Exercise objective
The whole listing below should be retyped exactly, without any images.
BEGIN Information shown
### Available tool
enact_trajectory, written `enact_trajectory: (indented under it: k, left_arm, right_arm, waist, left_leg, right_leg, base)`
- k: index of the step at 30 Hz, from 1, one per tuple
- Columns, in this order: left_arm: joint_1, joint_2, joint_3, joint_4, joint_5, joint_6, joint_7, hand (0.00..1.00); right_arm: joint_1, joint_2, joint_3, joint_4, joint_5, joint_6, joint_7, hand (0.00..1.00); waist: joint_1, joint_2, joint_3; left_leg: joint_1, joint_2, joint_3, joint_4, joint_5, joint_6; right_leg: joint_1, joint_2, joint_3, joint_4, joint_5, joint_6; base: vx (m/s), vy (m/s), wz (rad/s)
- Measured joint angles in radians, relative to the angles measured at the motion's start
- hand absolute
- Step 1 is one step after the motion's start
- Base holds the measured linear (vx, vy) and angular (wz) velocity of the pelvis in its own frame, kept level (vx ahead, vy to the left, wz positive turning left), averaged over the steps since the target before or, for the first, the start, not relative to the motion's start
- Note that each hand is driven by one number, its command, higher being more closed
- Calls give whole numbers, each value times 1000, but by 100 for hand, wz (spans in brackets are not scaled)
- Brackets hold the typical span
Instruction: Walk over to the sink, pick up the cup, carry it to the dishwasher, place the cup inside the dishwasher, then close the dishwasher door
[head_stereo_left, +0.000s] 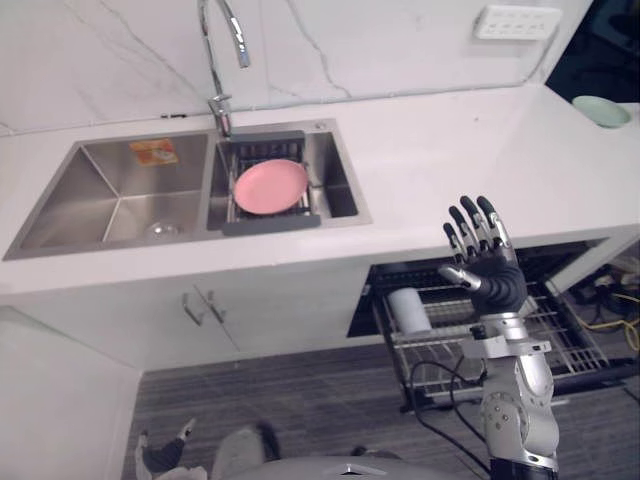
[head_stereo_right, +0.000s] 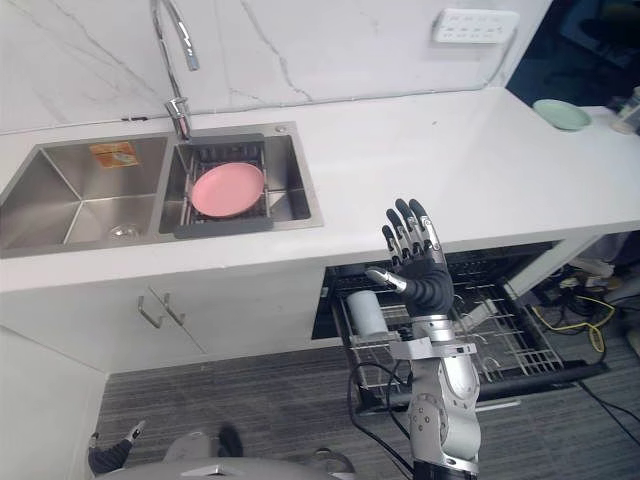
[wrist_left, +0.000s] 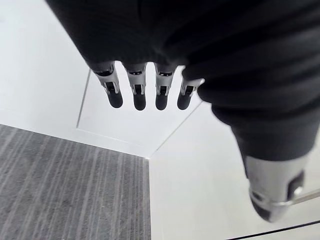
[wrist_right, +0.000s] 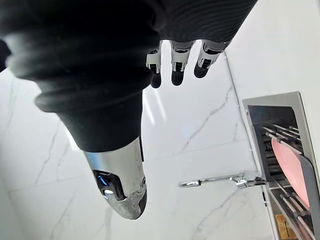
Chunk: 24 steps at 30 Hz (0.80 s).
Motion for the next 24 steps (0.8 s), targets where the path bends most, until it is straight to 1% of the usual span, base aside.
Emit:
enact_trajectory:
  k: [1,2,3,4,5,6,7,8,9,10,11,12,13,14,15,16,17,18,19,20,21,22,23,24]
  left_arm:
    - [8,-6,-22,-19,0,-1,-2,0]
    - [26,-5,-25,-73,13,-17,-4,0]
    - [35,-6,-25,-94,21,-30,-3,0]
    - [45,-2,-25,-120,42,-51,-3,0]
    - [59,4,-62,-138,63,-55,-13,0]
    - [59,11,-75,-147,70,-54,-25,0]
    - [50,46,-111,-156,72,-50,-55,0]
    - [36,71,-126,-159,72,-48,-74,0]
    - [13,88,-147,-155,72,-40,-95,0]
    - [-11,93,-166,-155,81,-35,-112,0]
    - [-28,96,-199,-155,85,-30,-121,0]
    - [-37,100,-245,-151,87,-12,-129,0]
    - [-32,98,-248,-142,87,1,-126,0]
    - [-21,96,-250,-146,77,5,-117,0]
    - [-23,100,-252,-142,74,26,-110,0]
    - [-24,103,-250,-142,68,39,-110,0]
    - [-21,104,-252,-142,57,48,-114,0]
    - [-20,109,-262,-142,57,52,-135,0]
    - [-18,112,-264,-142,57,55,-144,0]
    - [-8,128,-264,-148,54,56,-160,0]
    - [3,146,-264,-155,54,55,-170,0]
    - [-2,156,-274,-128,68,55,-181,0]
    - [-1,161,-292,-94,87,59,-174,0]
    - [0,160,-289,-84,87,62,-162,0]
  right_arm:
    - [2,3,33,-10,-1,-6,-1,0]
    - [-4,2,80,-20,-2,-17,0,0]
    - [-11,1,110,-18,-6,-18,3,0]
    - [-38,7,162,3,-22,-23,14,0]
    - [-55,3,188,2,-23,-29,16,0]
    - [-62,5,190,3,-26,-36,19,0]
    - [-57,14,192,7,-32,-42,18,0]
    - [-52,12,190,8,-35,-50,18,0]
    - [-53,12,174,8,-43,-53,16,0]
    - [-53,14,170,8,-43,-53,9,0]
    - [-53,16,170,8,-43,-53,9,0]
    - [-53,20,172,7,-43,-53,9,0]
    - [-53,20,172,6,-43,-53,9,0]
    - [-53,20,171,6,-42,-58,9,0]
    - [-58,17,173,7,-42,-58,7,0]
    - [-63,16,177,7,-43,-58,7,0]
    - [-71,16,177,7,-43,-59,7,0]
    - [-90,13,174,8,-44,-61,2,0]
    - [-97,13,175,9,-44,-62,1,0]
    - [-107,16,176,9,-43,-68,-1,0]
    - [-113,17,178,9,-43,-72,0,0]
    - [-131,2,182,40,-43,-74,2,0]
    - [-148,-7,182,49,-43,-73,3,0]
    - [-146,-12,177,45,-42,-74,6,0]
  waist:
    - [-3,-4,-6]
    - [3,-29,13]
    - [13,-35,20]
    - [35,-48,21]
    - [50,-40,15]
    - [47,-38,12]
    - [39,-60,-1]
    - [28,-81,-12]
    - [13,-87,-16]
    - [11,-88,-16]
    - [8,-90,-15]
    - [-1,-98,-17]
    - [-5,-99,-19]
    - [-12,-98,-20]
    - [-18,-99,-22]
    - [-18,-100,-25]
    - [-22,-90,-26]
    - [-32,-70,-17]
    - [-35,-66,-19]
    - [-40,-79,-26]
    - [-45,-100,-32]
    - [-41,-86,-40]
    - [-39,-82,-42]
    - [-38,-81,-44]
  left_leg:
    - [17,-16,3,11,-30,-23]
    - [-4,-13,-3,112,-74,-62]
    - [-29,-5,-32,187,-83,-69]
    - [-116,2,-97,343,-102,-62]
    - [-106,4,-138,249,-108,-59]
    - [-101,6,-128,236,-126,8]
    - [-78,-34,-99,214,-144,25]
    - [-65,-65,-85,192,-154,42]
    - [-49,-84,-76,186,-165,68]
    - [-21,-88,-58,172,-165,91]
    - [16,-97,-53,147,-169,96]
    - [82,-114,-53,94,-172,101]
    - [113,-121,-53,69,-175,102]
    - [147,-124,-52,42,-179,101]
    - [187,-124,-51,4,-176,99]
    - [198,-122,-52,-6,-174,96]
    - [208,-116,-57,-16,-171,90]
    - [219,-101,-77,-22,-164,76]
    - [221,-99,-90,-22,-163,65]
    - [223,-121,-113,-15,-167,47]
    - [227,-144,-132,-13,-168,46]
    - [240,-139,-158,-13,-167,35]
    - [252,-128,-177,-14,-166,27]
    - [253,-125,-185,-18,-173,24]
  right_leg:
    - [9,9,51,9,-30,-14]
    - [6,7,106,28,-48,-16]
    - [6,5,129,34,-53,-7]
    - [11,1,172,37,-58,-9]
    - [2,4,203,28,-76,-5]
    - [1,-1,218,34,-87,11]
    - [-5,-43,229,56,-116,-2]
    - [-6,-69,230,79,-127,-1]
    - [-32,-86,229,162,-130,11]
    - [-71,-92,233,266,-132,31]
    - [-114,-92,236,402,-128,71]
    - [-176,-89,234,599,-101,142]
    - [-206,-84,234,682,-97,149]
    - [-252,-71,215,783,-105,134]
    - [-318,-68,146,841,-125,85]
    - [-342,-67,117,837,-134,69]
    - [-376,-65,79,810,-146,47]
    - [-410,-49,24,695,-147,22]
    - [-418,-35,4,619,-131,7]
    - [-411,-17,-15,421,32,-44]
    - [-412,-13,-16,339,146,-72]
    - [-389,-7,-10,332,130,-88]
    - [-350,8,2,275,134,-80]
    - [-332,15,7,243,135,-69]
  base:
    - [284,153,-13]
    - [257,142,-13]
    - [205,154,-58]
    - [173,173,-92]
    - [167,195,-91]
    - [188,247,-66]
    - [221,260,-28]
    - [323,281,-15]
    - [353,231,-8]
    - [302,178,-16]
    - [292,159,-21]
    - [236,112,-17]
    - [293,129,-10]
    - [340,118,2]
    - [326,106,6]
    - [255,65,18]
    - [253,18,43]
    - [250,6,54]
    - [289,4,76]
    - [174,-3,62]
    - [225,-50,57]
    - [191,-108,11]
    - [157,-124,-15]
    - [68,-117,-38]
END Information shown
Answer to this problem
### Available tool
enact_trajectory, written `enact_trajectory: (indented under it: k, left_arm, right_arm, waist, left_leg, right_leg, base)`
- k: index of the step at 30 Hz, from 1, one per tuple
- Columns, in this order: left_arm: joint_1, joint_2, joint_3, joint_4, joint_5, joint_6, joint_7, hand (0.00..1.00); right_arm: joint_1, joint_2, joint_3, joint_4, joint_5, joint_6, joint_7, hand (0.00..1.00); waist: joint_1, joint_2, joint_3; left_leg: joint_1, joint_2, joint_3, joint_4, joint_5, joint_6; right_leg: joint_1, joint_2, joint_3, joint_4, joint_5, joint_6; base: vx (m/s), vy (m/s), wz (rad/s)
- Measured joint angles in radians, relative to the angles measured at the motion's start
- hand absolute
- Step 1 is one step after the motion's start
- Base holds the measured linear (vx, vy) and angular (wz) velocity of the pelvis in its own frame, kept level (vx ahead, vy to the left, wz positive turning left), averaged over the steps since the target before or, for the first, the start, not relative to the motion's start
- Note that each hand is driven by one number, its command, higher being more closed
- Calls give whole numbers, each value times 1000, but by 100 for hand, wz (spans in brackets are not scaled)
- Brackets hold the typical span
Instruction: Walk over to the sink, pick up the cup, carry it to the dishwasher, place the cup inside the dishwasher, then close the dishwasher door
[head_stereo_left, +0.000s] 
[head_stereo_right, +0.000s] 
[wrist_left, +0.000s] 
[wrist_right, +0.000s] 
Chunk: 24 steps at 30 Hz (0.80 s).
Motion for the next 24 steps (0.8 s), targets where the path bends most, until it is straight to 1% of the usual span, base aside.
Emit:
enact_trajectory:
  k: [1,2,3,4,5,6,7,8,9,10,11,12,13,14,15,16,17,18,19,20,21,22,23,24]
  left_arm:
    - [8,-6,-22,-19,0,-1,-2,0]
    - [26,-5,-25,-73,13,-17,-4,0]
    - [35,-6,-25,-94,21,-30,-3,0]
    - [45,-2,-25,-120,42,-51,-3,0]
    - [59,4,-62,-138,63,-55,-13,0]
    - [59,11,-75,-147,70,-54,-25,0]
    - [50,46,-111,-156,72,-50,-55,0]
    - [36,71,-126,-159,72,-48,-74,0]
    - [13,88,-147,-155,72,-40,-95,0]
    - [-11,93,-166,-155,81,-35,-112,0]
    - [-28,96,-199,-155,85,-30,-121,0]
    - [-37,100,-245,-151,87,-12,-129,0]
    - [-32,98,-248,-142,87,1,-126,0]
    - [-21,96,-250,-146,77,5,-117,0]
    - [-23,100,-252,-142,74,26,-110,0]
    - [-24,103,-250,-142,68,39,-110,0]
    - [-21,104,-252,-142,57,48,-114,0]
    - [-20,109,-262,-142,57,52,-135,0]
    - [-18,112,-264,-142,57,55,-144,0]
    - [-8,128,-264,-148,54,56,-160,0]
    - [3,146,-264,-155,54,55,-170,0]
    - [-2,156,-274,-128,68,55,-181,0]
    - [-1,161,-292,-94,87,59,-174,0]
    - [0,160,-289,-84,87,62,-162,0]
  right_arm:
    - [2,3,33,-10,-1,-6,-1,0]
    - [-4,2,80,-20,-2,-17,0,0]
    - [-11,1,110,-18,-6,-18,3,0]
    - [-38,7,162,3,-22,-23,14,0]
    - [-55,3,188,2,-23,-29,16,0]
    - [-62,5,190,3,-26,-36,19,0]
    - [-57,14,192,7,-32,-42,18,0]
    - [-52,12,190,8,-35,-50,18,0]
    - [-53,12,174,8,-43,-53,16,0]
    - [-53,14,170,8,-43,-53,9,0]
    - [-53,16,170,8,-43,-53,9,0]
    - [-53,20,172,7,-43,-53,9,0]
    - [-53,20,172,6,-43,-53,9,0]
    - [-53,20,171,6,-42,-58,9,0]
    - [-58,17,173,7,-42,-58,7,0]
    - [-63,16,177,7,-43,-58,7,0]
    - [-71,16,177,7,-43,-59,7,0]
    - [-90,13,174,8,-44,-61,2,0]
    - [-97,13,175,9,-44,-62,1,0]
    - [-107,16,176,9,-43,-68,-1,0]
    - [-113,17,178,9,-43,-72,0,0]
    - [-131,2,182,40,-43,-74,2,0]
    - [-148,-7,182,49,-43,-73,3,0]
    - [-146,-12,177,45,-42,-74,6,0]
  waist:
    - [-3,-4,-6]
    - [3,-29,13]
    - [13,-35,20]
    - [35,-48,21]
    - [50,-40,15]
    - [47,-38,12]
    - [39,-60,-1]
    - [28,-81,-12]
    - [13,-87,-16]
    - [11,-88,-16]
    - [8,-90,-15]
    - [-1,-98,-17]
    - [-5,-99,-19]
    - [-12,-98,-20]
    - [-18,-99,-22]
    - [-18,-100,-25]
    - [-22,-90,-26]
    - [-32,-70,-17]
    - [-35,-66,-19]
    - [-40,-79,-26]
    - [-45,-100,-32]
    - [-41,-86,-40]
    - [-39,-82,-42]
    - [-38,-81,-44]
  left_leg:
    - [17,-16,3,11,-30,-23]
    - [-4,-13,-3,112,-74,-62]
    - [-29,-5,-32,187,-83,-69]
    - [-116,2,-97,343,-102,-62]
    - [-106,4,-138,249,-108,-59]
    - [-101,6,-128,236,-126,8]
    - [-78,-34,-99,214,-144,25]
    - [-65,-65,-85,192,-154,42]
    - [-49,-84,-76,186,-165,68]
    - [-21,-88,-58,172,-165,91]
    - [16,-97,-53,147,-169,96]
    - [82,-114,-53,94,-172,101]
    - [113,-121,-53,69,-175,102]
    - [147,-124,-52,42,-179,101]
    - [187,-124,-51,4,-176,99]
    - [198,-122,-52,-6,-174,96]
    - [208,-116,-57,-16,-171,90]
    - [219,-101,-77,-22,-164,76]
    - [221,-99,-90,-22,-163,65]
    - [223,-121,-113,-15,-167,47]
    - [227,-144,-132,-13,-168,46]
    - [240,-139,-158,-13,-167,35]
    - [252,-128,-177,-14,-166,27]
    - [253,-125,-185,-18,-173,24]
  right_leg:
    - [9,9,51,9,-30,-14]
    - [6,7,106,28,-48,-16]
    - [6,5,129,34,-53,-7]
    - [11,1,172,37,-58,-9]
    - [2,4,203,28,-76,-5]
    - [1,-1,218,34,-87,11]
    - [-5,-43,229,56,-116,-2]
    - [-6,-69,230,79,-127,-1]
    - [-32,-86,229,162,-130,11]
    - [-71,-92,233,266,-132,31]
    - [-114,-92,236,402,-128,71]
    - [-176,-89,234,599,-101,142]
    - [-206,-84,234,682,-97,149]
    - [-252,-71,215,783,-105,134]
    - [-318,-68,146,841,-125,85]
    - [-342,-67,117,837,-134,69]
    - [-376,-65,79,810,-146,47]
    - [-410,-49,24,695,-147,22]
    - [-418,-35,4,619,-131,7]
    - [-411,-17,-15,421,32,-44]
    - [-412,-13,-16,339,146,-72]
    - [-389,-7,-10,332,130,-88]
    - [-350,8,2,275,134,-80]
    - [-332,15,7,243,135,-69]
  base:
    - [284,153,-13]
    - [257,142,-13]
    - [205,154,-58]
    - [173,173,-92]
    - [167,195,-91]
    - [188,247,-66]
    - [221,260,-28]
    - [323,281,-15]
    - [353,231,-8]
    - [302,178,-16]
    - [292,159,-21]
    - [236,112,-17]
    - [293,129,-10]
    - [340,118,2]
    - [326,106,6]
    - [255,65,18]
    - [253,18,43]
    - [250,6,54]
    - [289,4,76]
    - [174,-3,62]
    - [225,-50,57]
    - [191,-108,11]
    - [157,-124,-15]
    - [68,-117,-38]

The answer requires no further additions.